I have to agree. I’ve heard the argument of how it’s all designed to protect users from malicious software, and that’s all well and good as far as that goes — but since Vista, and most mobile OSes, don’t offer a way for users to say “okay, I understand the risk, I accept full responsibility, please go ahead and run this unsigned application without restrictions, and never bother me again when I try to run this application”… That makes it pretty clear it’s just a racket initiated by VeriSign and the like, and happily endorsed by Microsoft.
May 17th, 2008 at 9:03 am
This is not a bug.
The first screen shot shows that Windows doesn’t trust the identity contained in the certificate. In other words, “I can read this, but I don’t know if I should trust the person who wrote it.”
The second screen shot just shows that the certificate is well-formed, that Windows can understand the information contained within it. It says nothing about what Windows will do with that information.

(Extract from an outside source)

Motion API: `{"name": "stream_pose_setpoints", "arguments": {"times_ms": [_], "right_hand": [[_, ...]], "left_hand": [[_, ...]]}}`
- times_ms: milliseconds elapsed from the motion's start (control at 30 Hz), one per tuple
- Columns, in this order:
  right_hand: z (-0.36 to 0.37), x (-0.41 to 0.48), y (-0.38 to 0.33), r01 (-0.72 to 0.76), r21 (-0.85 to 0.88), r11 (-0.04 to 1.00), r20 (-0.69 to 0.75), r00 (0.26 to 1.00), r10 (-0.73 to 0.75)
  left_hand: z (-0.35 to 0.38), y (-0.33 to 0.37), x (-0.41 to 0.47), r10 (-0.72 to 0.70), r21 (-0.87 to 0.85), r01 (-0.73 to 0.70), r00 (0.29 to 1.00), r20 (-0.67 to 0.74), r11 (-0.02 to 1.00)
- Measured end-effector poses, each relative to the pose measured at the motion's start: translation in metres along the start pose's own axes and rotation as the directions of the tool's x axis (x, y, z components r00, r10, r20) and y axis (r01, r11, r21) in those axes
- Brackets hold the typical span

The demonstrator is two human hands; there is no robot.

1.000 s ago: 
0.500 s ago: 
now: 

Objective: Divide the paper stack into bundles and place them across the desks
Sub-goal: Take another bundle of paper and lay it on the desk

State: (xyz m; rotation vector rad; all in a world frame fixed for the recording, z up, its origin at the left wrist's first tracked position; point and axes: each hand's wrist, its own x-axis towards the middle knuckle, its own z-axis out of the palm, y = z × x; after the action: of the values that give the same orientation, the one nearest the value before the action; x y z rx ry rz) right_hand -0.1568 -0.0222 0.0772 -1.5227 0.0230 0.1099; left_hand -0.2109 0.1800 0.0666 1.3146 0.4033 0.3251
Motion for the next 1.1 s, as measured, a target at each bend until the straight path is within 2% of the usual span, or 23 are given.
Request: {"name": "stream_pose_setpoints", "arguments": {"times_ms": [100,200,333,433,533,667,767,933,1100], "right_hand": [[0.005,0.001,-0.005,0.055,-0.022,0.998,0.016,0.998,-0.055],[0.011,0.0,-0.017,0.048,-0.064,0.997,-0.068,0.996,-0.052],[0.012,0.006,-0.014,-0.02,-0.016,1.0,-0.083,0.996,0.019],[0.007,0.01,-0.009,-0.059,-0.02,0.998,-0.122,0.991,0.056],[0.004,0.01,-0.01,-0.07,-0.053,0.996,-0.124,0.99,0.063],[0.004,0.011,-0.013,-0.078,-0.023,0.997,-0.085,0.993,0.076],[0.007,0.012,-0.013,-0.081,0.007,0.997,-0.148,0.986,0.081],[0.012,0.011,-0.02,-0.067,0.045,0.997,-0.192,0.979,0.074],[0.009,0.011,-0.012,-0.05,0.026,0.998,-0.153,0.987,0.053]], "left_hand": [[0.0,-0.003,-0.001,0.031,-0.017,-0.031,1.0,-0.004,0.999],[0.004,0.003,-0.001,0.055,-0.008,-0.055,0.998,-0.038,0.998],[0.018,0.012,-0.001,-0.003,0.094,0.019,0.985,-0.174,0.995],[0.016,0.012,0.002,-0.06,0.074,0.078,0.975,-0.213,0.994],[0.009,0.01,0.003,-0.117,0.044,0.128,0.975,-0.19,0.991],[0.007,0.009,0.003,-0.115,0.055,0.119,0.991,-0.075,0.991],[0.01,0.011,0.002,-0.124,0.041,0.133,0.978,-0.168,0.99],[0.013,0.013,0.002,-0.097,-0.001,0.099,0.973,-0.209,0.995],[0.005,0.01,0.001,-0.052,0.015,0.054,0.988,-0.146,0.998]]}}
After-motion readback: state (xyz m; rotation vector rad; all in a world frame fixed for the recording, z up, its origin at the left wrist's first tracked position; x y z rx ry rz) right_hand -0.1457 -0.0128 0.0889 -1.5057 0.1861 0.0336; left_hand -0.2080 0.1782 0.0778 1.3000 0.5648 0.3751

Who did you did you pay to sign the certificate for you? If they’re not someone with a well-established reputation, then I don’t WANT my computer to automatically trust them.
It’s just like how web browsers automatically trust SSL certificates signed by Thawte or Verisign, but will ask you before accepting a certificate from Andy’s Shady Overnight Certificate Company. As always, it’s a balancing act between usability and security.

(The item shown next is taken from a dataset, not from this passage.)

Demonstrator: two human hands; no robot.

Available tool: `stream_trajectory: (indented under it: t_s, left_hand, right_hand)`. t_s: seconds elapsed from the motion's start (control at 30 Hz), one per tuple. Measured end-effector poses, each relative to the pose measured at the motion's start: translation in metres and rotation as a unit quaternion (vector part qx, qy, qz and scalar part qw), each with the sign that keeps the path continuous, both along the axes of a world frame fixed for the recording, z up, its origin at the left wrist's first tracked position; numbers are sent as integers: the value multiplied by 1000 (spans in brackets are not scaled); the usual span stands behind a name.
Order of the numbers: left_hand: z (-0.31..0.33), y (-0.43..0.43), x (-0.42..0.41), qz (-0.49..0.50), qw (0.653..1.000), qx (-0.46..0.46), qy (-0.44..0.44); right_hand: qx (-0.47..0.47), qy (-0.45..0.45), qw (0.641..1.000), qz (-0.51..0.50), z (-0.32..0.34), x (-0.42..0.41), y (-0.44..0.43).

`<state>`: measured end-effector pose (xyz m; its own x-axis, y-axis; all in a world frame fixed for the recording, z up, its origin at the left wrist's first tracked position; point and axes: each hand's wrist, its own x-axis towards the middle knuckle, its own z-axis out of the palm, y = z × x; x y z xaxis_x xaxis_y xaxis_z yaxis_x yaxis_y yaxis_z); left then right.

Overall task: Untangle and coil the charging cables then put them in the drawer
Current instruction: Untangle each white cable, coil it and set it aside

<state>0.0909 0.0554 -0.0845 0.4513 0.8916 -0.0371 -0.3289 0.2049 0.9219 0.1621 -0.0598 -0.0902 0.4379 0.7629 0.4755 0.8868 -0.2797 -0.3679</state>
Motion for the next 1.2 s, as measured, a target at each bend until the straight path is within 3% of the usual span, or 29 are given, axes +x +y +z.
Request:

May 17th, 2008 at 10:04 am
Andrew, you wrote:
> This is not a bug.
OK, there is a fine line between a bug and a feature, let’s assume for a moment that it’s a feature rather than a bug. If so, what benefit is this feature supposed to provide? As the second screen shows, the file is digitally signed, and Vista can detect that. Yet, it shows the publisher as “unidentified” on the first screen. Note also (as I mentioned in the post), that if you move the file to one a few specific folders (such as C:/Program files), Vista would magically begin to recognize the publisher. Move the file to some other folder, and it’s unidentified again.
If you can explain why they designed it that way, I would agree with you. Until then, it’s a bug. Guilty until proven innocent!

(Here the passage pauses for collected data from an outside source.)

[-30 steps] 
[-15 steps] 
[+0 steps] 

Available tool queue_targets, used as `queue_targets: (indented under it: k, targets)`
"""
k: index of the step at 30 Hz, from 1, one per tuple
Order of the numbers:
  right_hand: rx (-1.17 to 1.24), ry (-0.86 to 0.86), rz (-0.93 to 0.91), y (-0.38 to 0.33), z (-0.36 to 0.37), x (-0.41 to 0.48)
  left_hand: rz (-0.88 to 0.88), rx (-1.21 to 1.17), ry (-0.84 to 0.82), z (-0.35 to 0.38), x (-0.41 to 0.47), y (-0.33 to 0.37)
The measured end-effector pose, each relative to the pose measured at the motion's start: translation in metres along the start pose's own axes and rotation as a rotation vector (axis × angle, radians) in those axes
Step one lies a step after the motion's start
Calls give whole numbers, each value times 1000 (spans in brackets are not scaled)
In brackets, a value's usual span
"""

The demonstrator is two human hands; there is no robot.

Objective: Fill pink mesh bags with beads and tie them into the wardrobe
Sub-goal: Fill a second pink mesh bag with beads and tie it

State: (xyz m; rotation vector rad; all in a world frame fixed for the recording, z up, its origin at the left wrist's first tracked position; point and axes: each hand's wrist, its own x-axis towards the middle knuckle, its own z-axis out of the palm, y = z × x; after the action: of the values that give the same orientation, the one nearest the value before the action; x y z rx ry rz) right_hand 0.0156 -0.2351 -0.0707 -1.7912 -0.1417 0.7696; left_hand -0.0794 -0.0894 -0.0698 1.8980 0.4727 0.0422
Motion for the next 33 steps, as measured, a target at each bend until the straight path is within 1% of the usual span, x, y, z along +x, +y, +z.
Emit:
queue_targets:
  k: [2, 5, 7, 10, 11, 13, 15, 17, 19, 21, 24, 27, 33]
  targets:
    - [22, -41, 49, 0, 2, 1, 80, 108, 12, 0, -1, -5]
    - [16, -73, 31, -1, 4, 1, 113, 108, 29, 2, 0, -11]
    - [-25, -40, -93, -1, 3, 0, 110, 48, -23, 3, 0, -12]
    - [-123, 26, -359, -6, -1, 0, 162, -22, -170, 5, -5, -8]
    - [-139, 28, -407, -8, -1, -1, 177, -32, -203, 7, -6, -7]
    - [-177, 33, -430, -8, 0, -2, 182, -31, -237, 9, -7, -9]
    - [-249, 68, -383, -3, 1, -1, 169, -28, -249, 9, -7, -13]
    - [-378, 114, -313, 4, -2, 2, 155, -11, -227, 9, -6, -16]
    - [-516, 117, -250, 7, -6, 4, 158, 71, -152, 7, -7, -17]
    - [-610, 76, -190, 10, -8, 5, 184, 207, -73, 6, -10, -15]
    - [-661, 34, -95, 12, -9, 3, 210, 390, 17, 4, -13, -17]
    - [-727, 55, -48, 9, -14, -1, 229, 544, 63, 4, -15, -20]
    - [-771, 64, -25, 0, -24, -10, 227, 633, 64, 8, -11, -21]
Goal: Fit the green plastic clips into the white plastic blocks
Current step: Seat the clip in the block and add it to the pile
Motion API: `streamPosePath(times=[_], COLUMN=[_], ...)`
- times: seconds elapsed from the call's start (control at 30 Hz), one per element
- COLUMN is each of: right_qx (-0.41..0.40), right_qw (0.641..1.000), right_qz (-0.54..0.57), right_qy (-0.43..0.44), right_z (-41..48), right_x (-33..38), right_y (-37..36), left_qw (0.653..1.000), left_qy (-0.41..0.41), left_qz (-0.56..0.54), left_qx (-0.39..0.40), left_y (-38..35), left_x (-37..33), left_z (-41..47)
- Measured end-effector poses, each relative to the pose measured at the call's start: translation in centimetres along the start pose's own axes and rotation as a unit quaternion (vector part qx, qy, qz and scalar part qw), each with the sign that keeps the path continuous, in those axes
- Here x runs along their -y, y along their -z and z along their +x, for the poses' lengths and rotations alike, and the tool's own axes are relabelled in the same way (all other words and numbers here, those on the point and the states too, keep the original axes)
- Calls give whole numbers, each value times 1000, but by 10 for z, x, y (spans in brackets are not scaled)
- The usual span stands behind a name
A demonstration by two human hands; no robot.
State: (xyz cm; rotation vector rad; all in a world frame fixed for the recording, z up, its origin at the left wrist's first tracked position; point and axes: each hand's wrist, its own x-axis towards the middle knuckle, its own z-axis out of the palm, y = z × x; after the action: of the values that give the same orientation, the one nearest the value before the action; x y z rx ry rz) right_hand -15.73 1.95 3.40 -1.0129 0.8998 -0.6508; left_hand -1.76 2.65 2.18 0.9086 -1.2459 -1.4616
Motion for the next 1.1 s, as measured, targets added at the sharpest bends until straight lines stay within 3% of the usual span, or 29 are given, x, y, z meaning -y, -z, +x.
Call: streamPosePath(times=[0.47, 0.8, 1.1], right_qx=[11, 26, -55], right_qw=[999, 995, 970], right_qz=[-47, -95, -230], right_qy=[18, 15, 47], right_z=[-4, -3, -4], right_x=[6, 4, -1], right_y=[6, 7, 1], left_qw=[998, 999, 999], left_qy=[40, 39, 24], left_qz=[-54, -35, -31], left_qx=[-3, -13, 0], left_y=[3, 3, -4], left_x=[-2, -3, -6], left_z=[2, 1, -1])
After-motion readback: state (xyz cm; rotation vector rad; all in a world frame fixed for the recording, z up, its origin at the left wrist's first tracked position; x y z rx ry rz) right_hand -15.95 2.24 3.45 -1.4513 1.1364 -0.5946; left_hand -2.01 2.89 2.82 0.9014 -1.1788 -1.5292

> Who did you pay to sign the certificate for you?
That particular file was signed with a Verisign certificate, but the same problem occurs with _any_ file, signed with _any_ certificate. Try it yourself and you will see.
June 1st, 2008 at 12:53 pm
I think that it occurs because of IE7 protected mode – see http://victor-youngun.blogspot.com/2008/03/internet-explorer-7-protected-mode-vs.html, it’s a guide to run firefox in protected mode, and this explains very good how the protected mode works… the prompt is because the “Download” Folder is a protected folder (level “low”) and I think it only displays at the guest, because Windows forces UAC to display certificate in normal user mode in “low” level folders, but NOT for the MUCH MORE RESTRICTED “guest” account. This would be my explanaition.
It doesn’t mean that I like it how Microsoft handels this but this would eventually explain WHY the warning appears sometimes and sometimes not.
June 1st, 2008 at 12:55 pm
sorry, in my last post there is a comma in the link, the correct link is:
June 3rd, 2008 at 7:16 pm
Farthen: thank you for the information and explanation!